As I’m still quite novice in Ruby (always having Hal’s book on my lap :wink: …)
how would you code a speedier solution?


Evan Martin
martine@cs.washington.edu
http://neugierig.org

How fast does this go:

h2 = Hash.new(false)
IO.readlines(ARGV[1]).each { |line| h2[line] = true }
puts “h2 has #{h2.size} elements”

diff =
IO.readlines(ARGV[0]).each { |line| diff << line unless h2[line] }

puts “diff has #{diff.size} elements”

···

On Saturday 06 July 2002 07:18 am, Martin Pirker wrote:

Hi…

I have a Ruby speed problem, maybe you have some suggestions:

given: text files with values, one per line, sorted, e.g.
10100
10234
10292

so:
arr1 = IO.readlines(file1)
arr2 = IO.readlines(file2)

arr1 consists of ~40000 lines/elements
arr2 size is ~10000

when I want to take the “set difference”, arr3 = arr1-arr2, meaning
“take all elements from arr1 which dont appear in arr2” this takes
forever - I don’t even know how long because I stopped early :wink:


Ned Konz
http://bike-nomad.com
GPG key ID: BEEA7EFE

when I want to take the “set difference”, arr3 = arr1-arr2, meaning “take
all elements from arr1 which dont appear in arr2” this takes forever - I
don’t even know how long because I stopped early :wink:

The following runs in about .5s on my pokey old box:

s1 = {}
File.foreach(ARGV[1]) {|line| s1[line] = 1}
File.foreach(ARGV[0]) {|line| puts(line) unless s1[line]}

Note that it’s doing String comparisons, not integer ones, but if both
of your files are generated the same way that won’t be a problem.

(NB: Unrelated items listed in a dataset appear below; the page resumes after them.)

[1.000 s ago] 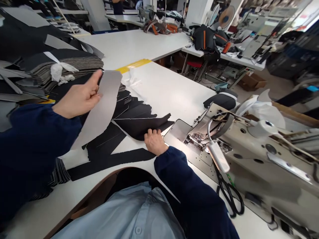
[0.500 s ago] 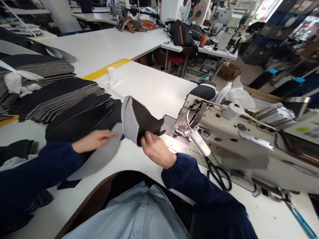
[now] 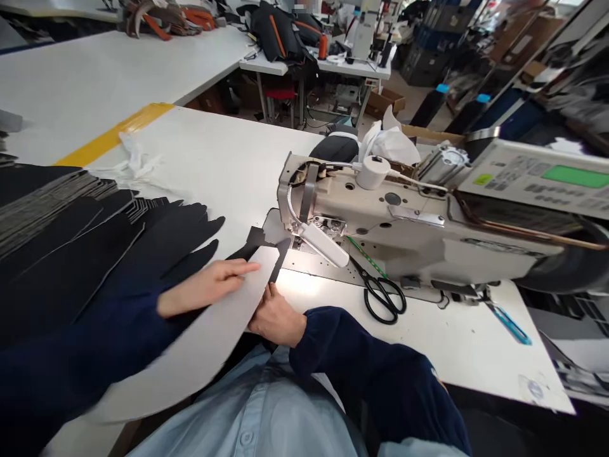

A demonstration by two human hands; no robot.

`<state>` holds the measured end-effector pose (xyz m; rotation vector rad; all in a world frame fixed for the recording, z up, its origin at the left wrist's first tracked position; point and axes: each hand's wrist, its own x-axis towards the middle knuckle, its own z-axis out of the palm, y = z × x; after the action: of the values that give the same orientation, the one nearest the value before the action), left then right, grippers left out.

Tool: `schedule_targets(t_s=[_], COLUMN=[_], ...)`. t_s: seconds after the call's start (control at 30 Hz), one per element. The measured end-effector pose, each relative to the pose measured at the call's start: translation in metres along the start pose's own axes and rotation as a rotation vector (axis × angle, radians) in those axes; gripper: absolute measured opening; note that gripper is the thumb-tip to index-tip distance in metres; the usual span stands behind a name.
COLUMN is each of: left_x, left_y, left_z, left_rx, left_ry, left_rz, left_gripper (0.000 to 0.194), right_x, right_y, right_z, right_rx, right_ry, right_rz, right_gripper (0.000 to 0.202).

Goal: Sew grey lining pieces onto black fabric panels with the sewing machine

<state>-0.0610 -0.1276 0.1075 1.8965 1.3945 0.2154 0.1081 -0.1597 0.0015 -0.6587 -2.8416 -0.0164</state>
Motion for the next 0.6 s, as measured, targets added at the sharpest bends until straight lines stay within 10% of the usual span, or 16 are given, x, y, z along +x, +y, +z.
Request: schedule_targets(t_s=[0.23,0.37,0.6], left_x=[0.04,0.057,0.079], left_y=[-0.026,-0.03,-0.037], left_z=[0.051,0.057,0.064], left_rx=[0.695,0.681,0.628], left_ry=[0.153,0.29,0.245], left_rz=[0.215,0.432,0.406], left_gripper=[0.039,0.03,0.042], right_x=[-0.017,-0.014,-0.014], right_y=[-0.003,-0.002,-0.001], right_z=[0.007,0.001,-0.006], right_rx=[-0.216,-0.2,-0.123], right_ry=[0.089,0.105,0.029], right_rz=[-0.024,-0.018,0.0], right_gripper=[0.026,0.023,0.022])
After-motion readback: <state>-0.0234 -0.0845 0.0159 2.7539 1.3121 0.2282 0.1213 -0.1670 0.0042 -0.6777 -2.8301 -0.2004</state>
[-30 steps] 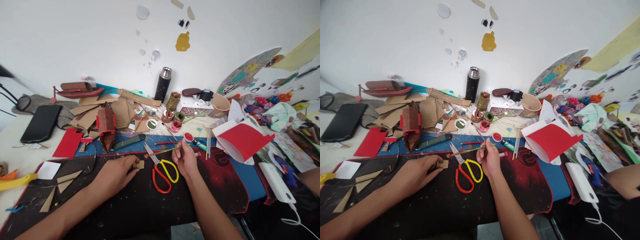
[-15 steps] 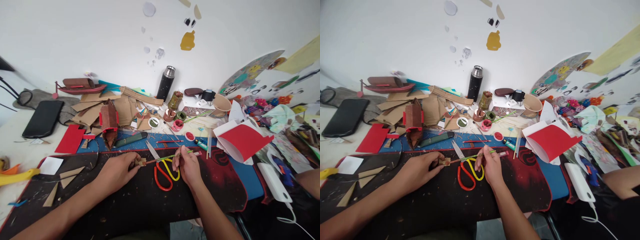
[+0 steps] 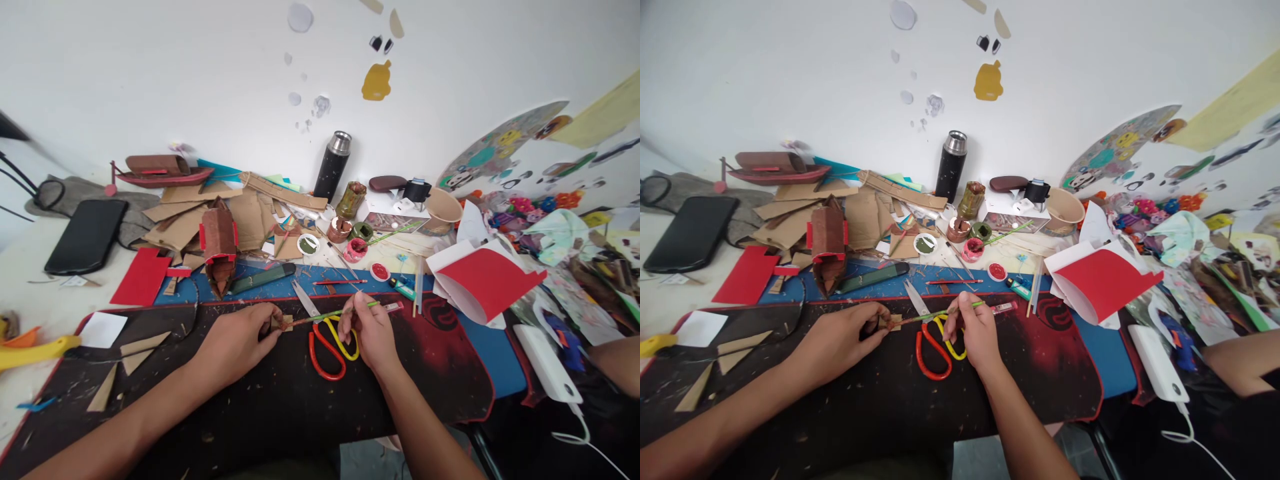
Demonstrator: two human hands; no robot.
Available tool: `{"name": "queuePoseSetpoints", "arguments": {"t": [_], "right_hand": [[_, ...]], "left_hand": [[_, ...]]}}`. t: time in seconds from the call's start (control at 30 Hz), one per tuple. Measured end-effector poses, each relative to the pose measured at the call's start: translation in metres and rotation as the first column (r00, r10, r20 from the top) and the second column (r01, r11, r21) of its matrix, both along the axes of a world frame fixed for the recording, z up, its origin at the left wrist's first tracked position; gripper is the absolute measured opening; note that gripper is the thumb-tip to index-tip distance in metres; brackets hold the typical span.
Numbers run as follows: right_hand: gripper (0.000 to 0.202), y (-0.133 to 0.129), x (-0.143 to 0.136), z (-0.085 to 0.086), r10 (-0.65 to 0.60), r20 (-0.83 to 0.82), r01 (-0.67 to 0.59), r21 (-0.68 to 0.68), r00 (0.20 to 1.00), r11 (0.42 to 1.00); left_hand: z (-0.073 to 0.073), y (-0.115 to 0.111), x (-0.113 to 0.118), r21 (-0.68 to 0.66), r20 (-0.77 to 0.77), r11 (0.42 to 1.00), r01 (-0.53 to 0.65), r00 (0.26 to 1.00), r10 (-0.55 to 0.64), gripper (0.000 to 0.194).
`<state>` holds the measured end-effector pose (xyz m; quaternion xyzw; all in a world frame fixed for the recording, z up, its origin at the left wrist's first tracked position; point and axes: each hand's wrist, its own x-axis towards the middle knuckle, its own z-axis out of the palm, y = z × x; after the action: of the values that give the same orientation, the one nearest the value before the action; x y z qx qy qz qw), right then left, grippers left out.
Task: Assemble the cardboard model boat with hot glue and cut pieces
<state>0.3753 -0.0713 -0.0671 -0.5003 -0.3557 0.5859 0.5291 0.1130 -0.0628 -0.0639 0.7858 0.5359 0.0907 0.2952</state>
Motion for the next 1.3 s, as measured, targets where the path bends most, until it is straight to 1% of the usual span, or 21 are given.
{"name": "queuePoseSetpoints", "arguments": {"t": [0.23,0.4,0.53,0.67,0.8,1.0,1.17,1.3], "right_hand": [[0.053,0.0,0.002,-0.003,-0.017,0.014,0.017,0.008,1.0,1.0],[0.052,0.001,0.007,-0.001,-0.043,0.011,0.043,0.021,0.999,0.999],[0.05,0.001,0.011,0.001,-0.077,-0.021,0.077,0.018,0.997,0.997],[0.051,0.0,0.006,0.003,-0.047,-0.032,0.047,0.01,0.998,0.999],[0.053,0.0,0.0,0.002,-0.014,-0.012,0.014,0.009,1.0,1.0],[0.052,0.002,0.001,-0.002,-0.009,0.017,0.009,0.014,1.0,1.0],[0.052,0.005,0.004,-0.003,-0.035,0.023,0.035,0.016,0.999,0.999],[0.051,0.005,0.008,-0.002,-0.08,-0.013,0.08,0.017,0.997,0.997]], "left_hand": [[0.003,0.001,0.002,-0.019,-0.024,1.0,-0.002,1.0,0.002,0.007],[0.002,0.001,0.002,-0.012,-0.032,1.0,-0.021,0.999,0.021,0.01],[0.001,0.001,0.002,-0.019,-0.031,0.999,-0.03,0.999,0.03,0.012],[0.001,0.001,0.002,-0.027,-0.049,0.999,-0.036,0.998,0.034,0.013],[0.002,0.002,0.002,-0.047,-0.035,0.999,-0.025,0.999,0.023,0.012],[0.001,0.002,0.001,-0.032,-0.02,0.999,-0.021,1.0,0.02,0.009],[0.001,0.003,0.001,-0.045,-0.03,0.998,-0.035,0.999,0.034,0.013],[-0.001,0.003,0.001,-0.067,-0.015,0.996,-0.055,0.998,0.054,0.018]]}}
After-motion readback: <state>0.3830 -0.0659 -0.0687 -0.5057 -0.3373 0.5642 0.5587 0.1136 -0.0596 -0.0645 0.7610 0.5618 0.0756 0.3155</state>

Do you think Array#- should do the hash trick internally instead of a
complete scan x*y times ? I do.

thanks,
-joe

Do you think Array#- should do the hash trick internally instead of a
complete scan x*y times ? I do.

It can't : the "hash trick" use #eql? and #hash
            Array#- use #==

pigeon% ruby -e 'a={{1=>1}=>1}; b = {1=>1}; p a[b]; p (a.keys - [b])'
nil

pigeon%

Unrelated but

(as for shell tools, I first tried the grep way, but it chokes on the size
with a "reg.exp. too large")

For shell tools

  comm -23 file1 file2

Guy Decoux

Hi,

···

At Sun, 7 Jul 2002 00:02:58 +0900, Joseph McDonald wrote:

Do you think Array#- should do the hash trick internally instead of a
complete scan x*y times ? I do.

Already Array#& and #| use the trick, so it would be nice.